INSTRUCTIONS TO FOLLOW:
Print the listing below a second time, exactly, and omit its images.

------------------------

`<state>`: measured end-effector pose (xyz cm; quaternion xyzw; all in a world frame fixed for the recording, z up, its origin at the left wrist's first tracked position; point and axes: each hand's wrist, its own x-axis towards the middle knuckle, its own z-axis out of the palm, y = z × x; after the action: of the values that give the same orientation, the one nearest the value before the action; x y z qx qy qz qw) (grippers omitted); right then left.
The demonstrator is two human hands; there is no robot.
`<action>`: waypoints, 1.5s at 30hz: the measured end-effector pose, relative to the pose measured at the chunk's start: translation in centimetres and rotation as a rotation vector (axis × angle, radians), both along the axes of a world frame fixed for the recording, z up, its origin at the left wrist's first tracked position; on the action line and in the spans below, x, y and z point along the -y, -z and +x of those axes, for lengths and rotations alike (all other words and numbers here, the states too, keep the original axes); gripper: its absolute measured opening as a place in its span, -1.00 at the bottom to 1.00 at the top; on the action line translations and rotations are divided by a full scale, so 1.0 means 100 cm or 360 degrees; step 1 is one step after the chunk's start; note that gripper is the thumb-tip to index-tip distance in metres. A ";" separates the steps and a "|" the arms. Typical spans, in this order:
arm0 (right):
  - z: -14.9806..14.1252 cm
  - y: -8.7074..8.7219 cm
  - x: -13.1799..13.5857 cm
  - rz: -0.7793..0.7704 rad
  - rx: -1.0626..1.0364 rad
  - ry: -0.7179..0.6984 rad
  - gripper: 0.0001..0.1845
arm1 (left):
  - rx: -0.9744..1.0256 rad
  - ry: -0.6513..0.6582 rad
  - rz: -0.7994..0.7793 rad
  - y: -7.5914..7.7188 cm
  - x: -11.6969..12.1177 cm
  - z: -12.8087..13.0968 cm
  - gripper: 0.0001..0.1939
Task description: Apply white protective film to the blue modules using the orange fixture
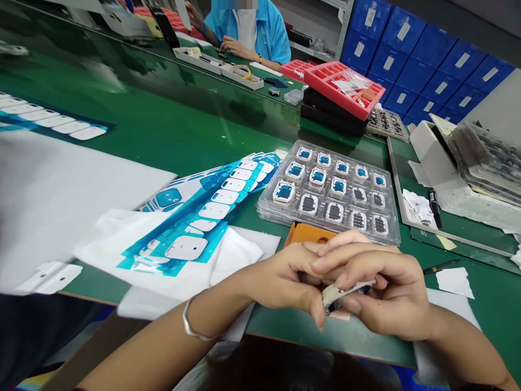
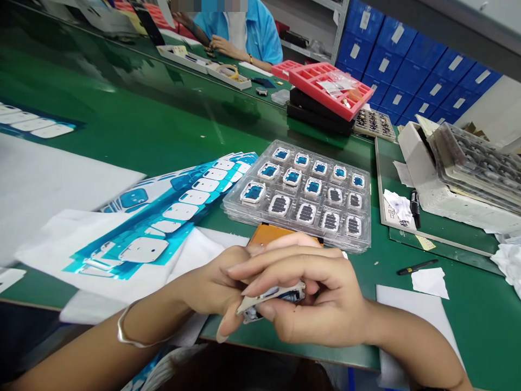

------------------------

EXERCISE SOLUTION:
`<state>`: measured end-effector pose (xyz cm; quaternion xyzw; all in a world frame fixed for the recording, z up, its origin at the left wrist's first tracked position; point and axes: each hand's wrist, its own x-axis towards the middle knuckle, its own z-axis out of the palm, y = z × x; after the action: of the values that give the same orientation, the one nearest the value before the action; x y z qx qy qz qw) (grippers omitted); right then left.
The demonstrator is two human hands; there is no robot.
`<action>`: waypoints, 1.5s at 30hz: the measured end-effector pose, relative to the pose measured at the chunk's start: translation in centimetres and rotation as a rotation vector (axis × angle, radians), both along the axes of a world frame fixed for the recording, z up, its origin at the left wrist's first tracked position; on the action line and in the spans below, x, y and z point along the -y, -z and +x of those axes, for lengths and rotations alike (all other words and numbers here, the states too, keep the original axes); gripper: its absolute measured opening as a place in its span, -1.00 at the bottom to 1.00 at the top; on the action line translations and rotations are divided by a full scale, so 1.0 means 100 cm or 360 degrees; step 1 is one step after the chunk's start; note that gripper is the thumb-tip to index-tip distance in metres. A ";" separates the steps and a "|" the arms. Typical spans, in this order:
arm0 (right):
  - z: -14.9806..14.1252 cm
  - y: -8.7074..8.7219 cm
  - x: -13.1799..13.5857 cm
  - rz: -0.7793..0.7704 rad
  - rx: -1.0626..1.0364 rad
  - ry: -0.7179..0.6984 rad
  - gripper: 0.0001..0.1845
arm1 (left):
  - rx: -0.9744..1.0256 rad
  - ry: -0.6513..0.6582 rad
  - rz: -0.7994..0.7793 rad
  - y: -7.5914..7.7188 cm
  - x: -11.6969..12.1177 cm
  - z: -12.8087..13.0968 cm
  - gripper: 0.0001..0.1939
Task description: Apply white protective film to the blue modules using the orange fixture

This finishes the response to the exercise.